I’m thinking 7:30 for a ceremony, 8-8:45 cocktail hour followed by Dinner/Dancing 9-12. Is this too late for guests? Yet I don’t want to be rushed as well. What do you think of the timeline?
Post # 3
I think your timeline is a good one. It is the same as ours, except our time begins at noon. I am also sometimes thinking that we might be rushed, but then sometimes I think it will be plenty of time. I don’t think it is too late for the guests. A lot of weddings take place during your timeframe.
Post # 4
I think that timeline is fine. I have been to weddings with similar timelines and everyone had a great time! As a guest, I know that when I see a ceremony starting at 7ish, I won’t be eating til 8 and usually eat right before.
Post # 5
For a sophisticated/”city” wedding, this doesn’t seem too late to me, but it completely depends on your guests. Will you have many elderly guests and/or families with children who would have a hard time eating & staying up that late? Or will it be more of a young adult crowd, who are used to partying late?
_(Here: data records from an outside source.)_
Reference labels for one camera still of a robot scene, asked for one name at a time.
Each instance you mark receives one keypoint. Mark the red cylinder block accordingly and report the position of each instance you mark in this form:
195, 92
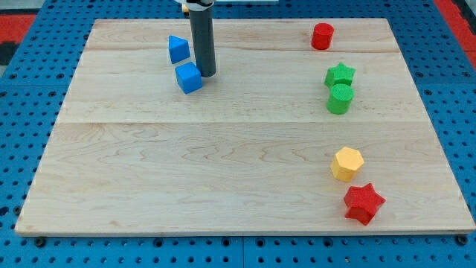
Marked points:
322, 36

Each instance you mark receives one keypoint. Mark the green cylinder block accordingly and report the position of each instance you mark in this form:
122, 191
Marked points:
340, 98

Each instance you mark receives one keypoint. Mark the yellow hexagon block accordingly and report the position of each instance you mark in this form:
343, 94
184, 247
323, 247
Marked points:
346, 164

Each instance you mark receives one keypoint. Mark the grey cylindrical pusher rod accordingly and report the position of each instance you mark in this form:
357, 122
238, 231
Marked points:
201, 23

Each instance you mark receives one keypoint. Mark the light wooden board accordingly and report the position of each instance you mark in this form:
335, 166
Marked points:
131, 155

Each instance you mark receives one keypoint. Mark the green star block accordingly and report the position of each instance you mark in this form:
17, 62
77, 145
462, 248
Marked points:
339, 74

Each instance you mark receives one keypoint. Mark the blue triangular prism block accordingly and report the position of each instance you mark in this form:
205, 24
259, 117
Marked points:
178, 49

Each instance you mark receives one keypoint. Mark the red star block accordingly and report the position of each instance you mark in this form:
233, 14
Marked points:
362, 203

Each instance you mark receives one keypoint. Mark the blue cube block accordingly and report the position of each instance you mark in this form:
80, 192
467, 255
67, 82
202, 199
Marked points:
188, 77

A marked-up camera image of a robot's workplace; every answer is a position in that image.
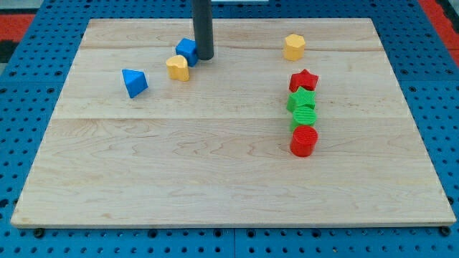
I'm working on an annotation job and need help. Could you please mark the yellow heart block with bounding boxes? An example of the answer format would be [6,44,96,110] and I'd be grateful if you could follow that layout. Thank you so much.
[166,55,189,82]

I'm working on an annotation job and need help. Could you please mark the blue cube block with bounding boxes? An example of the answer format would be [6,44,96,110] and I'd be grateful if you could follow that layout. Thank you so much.
[176,38,199,67]

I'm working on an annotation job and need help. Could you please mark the light wooden board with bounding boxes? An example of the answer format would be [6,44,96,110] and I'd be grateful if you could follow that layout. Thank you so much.
[11,18,456,229]

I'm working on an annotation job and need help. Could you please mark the green cylinder block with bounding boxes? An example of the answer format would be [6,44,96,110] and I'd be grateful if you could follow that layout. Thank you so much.
[290,106,317,132]

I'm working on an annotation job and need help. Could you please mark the red cylinder block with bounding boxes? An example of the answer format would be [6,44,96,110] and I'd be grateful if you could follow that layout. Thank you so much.
[290,125,318,157]

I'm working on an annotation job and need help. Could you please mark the green star block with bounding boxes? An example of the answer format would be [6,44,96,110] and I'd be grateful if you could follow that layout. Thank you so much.
[286,87,316,112]

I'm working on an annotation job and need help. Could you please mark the red star block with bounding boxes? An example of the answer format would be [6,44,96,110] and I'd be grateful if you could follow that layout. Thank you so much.
[289,69,319,92]

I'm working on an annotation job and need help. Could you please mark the yellow hexagon block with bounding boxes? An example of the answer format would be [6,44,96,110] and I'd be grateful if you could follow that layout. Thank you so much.
[283,34,306,61]

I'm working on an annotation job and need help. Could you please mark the blue triangular prism block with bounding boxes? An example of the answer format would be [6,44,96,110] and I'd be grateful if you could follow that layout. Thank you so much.
[122,69,148,98]

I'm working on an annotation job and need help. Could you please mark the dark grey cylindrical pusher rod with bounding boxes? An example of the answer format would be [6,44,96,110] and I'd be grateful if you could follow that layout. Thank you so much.
[191,0,214,60]

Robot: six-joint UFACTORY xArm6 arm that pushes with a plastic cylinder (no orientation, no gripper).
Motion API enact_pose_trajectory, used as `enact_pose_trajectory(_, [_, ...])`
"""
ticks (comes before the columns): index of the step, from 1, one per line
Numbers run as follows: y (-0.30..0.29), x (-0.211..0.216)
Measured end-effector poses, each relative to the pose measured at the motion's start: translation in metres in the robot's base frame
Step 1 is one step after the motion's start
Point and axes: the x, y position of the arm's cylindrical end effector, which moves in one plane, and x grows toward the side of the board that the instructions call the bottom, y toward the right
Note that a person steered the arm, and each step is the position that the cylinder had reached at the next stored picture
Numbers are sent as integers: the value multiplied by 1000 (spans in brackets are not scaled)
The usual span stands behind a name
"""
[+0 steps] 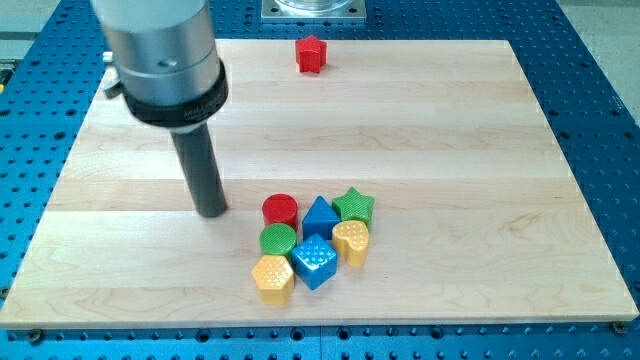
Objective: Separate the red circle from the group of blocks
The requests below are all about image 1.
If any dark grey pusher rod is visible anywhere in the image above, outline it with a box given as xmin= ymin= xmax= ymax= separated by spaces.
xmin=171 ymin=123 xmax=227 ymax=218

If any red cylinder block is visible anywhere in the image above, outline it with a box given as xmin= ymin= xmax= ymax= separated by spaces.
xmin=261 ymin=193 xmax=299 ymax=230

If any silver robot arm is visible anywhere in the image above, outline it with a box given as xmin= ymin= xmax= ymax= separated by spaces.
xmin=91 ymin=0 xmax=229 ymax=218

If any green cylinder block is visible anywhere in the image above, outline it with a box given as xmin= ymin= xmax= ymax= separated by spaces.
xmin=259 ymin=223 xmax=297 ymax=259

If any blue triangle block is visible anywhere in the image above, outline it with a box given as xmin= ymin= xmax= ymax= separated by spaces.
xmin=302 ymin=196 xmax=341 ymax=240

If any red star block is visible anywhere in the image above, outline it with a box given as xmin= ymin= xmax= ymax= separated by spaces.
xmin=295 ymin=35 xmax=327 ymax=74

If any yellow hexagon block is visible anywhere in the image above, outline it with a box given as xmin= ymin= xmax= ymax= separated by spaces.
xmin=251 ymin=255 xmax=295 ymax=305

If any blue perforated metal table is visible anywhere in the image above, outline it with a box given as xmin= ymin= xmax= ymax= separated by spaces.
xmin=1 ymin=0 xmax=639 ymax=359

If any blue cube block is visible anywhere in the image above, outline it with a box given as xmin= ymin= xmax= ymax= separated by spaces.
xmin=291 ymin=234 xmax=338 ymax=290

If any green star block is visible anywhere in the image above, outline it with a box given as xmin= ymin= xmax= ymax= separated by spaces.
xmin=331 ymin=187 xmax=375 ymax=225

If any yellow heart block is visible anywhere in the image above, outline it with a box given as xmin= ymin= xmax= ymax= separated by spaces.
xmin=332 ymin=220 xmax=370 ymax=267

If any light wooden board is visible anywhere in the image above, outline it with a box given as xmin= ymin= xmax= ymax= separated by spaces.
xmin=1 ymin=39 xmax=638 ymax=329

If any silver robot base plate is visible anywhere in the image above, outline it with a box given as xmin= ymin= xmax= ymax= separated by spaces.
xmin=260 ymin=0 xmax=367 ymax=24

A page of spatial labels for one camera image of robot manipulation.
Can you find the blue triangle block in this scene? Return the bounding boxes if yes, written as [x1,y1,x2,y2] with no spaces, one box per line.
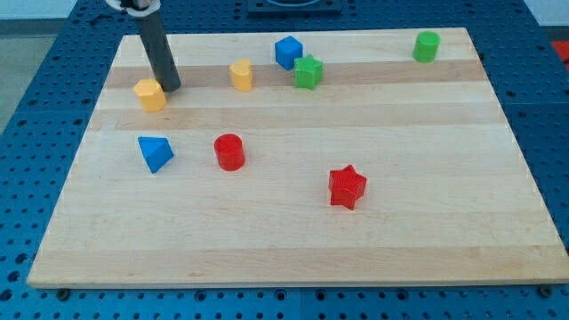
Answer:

Regardless, the dinner time is somewhat late. You might think about a 7:00 ceremony and a shortened cocktail hour so guests can be eating before 9?? Or, maybe consider serving heavy hors d’oeuvres instead of a full dinner, and let guests know so they eat something beforehand. That way the dancing/party time will be maximized, instead of losing a full hour to dinner.
Post # 6
I think your timeline is fine too.
The only thing that I would make sure of, is that there is a clause of something in your contract that gaurantees the earlier wedding will be out before 6. Because having 1 hour to get all the guests out, and tear down, may be over 1 hour, and that would be awful for them trying to tear down as your trying to set up.
Post # 7
Thanks for the great input fellow bees!
@ NotYourTypicalBride-Majority of our guests will be a mix of young/older family members who becoming from NYC and Chicago. They are defintely used to late night party action.
@Annie AAA-Yes, it is in the contract that the previous party will be out of the facility by 5pm. The party must to be out of the facility by 5pm or they will occur a late fee ($500/hr). I know I wouldn’t want to absorb additional fees.
Post # 8
@Radiant Bride: I think that 9PM dinner time is a little late and I’m a late eater and a “city” person. Could you skip the cocktail hour and do dinner at 8ish, and maybe a late snack before the party wraps up?
Also, one idea that *may* work is contacting the bride from the early wedding. Maybe there is some decor you can share and that way the set-up/take down for both of you could be better. And of course you could share COST which is nice.
Post # 9
I’m getting married there at 3:00 PM, cocktails immediately following, then a reception. We should be finished no later than 9:30-10:00 pm. I have a lot of older people coming from out of town, and I’m not a night person! Also, I reserved the whole day from 10 am Saturday to 1 am Sunday so there’s no wedding but mine – and I don’t have to worry about anyone else for the day. I had a similar schedule at first like yours (6:00 pm to midnight) but when they told me I could have the venue all day, I jumped on it!
Post # 10
@PMSJL: Now that the wedding is approaching in 3 1/2 months, we are able to buy additional time at the venue (purchasing the enitre day was not in our budget). Now the ceremony will start at 5pm, cocktail for one hour and then on to dinner.